12. Notices. All communications hereunder will be in writing and, if sent
to the Underwriters, will be mailed, delivered or telegraphed and confirmed to
the Representative at [Address of Representative Underwriter]; if sent to the
Seller, will be mailed, delivered or telegraphed, and confirmed to it at
DaimlerChrysler Services North America LLC, 00000 Xxxxxxxx Xxxx, Xxxxxxxxxx,
Xxxxxxxx 00000, Attention: Assistant Secretary; provided, however, that any
notice to an Underwriter pursuant to Section 8 will be mailed, delivered or
telegraphed and confirmed to such Underwriter. Any such notice will take
effect at the time of receipt.
13. Successors. This Agreement will inure to the benefit of and be
binding upon the parties hereto and their respective successors and the
officers and directors and controlling persons referred to in Section 8, and
no other person will have any right or obligations hereunder.
14. Representation.
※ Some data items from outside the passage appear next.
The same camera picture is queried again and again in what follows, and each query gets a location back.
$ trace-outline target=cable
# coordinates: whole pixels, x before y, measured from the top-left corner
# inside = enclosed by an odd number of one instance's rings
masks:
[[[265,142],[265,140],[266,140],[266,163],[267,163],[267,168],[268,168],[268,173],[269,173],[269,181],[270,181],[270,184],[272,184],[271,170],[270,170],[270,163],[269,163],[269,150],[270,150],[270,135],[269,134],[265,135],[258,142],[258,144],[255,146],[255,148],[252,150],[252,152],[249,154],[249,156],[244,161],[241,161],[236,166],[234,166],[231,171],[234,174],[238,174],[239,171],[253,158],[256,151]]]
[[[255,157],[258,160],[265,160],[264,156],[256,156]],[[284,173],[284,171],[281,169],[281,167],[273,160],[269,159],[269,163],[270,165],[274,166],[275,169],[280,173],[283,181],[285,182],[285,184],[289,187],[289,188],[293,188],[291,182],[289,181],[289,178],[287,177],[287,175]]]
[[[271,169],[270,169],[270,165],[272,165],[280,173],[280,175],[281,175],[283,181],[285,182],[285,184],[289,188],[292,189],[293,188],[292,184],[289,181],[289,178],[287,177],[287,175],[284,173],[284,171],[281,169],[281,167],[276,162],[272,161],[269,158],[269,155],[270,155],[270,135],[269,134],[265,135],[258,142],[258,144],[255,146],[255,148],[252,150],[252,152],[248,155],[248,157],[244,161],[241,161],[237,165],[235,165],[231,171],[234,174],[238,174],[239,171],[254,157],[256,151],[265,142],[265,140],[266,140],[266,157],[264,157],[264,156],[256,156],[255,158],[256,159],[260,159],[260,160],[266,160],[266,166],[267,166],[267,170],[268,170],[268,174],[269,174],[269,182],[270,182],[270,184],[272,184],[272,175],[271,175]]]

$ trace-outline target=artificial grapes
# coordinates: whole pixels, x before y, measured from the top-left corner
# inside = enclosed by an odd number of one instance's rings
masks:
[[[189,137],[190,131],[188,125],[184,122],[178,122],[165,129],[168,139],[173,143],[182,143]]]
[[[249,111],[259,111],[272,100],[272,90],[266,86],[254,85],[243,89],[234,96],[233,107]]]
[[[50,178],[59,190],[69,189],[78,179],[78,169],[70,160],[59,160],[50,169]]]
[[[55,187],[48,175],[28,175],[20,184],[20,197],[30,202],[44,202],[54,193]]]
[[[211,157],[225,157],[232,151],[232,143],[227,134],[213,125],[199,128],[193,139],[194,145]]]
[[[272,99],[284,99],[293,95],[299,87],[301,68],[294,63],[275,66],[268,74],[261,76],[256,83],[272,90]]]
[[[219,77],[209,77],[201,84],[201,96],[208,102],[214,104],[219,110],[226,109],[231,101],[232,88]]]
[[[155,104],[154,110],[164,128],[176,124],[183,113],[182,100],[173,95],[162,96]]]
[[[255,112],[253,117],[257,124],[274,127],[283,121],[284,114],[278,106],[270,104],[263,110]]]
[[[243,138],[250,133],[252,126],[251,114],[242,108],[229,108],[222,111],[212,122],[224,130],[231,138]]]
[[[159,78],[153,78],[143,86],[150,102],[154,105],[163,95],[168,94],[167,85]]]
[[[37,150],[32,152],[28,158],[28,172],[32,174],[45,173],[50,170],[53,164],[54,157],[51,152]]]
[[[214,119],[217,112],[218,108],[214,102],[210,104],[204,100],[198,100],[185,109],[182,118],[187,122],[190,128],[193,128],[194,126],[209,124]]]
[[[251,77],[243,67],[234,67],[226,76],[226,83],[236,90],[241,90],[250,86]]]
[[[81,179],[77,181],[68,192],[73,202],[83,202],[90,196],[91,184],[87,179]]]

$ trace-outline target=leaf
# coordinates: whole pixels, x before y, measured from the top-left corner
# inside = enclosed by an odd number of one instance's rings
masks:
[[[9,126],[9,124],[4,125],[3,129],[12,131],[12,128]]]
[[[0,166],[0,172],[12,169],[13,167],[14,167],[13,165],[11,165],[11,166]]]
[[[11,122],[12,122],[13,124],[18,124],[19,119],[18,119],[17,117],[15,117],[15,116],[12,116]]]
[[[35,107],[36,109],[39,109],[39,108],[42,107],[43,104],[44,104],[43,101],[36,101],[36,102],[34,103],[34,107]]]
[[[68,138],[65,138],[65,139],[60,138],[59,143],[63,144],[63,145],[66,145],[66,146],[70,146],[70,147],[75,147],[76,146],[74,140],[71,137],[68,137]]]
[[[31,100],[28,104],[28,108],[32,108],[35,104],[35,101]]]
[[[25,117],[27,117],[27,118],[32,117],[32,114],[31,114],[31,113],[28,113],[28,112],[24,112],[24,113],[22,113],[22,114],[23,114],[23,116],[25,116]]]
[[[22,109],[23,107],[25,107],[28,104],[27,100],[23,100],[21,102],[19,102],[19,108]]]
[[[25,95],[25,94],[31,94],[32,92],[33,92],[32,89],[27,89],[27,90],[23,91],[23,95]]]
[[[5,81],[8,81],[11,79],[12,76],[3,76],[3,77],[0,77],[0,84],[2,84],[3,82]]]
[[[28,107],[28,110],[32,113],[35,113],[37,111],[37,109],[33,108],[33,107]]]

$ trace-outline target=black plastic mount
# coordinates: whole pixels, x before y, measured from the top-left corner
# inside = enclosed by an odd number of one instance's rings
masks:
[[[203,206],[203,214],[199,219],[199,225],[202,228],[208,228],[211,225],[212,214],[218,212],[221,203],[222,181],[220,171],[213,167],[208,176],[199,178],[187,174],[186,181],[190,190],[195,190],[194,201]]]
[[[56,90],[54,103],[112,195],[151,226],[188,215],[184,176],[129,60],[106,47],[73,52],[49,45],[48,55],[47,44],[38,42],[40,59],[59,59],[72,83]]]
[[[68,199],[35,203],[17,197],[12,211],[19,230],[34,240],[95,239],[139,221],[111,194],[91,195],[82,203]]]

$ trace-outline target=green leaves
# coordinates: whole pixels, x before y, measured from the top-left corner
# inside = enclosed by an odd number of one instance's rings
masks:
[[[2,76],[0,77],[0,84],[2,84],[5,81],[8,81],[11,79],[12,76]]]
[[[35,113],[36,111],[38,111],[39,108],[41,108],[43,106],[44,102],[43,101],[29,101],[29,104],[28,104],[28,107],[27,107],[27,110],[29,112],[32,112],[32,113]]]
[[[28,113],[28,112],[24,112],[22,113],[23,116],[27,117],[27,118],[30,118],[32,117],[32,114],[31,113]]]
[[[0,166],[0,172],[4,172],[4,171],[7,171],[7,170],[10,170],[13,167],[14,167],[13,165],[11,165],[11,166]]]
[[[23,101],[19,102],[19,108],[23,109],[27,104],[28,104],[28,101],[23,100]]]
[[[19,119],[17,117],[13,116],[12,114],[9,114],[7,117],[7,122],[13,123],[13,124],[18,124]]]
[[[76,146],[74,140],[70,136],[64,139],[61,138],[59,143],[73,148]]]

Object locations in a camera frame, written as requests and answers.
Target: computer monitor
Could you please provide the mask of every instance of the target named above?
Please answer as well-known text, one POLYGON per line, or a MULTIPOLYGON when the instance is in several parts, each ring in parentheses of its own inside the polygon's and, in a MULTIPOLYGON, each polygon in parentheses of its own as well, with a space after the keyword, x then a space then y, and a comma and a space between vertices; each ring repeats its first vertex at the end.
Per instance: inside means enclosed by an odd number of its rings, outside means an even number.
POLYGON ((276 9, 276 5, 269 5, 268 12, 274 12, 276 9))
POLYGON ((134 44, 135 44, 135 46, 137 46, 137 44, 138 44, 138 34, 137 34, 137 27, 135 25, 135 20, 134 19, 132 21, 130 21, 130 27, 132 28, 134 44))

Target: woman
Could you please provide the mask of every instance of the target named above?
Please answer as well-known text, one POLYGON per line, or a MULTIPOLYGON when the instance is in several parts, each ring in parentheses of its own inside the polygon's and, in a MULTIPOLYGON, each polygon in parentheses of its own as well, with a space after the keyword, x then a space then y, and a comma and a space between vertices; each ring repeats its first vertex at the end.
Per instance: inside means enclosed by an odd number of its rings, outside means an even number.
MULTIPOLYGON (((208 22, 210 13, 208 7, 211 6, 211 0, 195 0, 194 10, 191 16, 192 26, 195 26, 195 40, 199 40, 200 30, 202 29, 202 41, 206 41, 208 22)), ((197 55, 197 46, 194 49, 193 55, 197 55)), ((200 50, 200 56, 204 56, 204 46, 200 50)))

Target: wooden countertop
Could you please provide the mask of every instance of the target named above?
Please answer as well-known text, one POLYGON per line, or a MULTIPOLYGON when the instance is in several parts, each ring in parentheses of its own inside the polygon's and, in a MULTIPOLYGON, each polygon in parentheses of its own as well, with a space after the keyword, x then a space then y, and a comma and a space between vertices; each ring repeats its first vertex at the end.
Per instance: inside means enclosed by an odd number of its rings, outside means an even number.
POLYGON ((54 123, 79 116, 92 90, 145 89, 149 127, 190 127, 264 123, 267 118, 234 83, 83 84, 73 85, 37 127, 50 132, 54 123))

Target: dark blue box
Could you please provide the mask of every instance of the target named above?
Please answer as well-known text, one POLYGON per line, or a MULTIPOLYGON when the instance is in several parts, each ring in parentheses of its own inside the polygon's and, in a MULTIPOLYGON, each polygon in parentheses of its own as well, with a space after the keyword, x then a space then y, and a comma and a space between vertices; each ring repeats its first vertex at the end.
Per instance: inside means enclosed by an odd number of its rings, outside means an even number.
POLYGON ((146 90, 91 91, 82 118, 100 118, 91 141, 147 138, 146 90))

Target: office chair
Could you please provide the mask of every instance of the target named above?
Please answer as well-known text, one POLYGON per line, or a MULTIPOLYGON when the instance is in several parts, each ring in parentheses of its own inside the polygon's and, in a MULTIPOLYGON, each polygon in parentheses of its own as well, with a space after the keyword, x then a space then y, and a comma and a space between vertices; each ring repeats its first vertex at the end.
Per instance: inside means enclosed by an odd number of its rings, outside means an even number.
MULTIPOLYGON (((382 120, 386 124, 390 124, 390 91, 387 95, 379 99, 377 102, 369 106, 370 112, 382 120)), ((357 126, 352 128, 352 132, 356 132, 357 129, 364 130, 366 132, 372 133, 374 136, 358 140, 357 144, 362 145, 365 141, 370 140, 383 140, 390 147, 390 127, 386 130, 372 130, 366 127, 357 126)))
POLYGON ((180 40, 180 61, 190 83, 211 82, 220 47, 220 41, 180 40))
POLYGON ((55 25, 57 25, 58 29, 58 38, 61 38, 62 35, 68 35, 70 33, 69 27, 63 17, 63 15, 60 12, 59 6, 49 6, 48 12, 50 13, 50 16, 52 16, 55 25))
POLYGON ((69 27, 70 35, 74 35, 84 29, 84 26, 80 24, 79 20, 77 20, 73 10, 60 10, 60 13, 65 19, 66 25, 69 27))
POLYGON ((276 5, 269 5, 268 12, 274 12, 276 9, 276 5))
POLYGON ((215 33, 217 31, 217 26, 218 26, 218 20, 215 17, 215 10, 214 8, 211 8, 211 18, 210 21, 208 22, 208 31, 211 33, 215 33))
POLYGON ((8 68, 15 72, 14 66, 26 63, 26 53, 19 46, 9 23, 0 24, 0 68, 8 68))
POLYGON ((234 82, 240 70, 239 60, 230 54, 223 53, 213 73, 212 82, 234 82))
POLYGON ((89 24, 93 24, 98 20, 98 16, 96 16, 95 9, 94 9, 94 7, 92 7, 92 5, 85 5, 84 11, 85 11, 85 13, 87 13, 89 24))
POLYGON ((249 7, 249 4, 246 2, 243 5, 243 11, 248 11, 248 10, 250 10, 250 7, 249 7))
You will act for the several Underwriters in
connection with the transactions contemplated by this Agreement, and any
action under this Agreement taken by you will be binding upon all the
Underwriters.
15. Counterparts. This Agreement may be executed in any number of
counterparts, each of which shall be deemed to be an original, but all such
counterparts shall together constitute one and the same Agreement.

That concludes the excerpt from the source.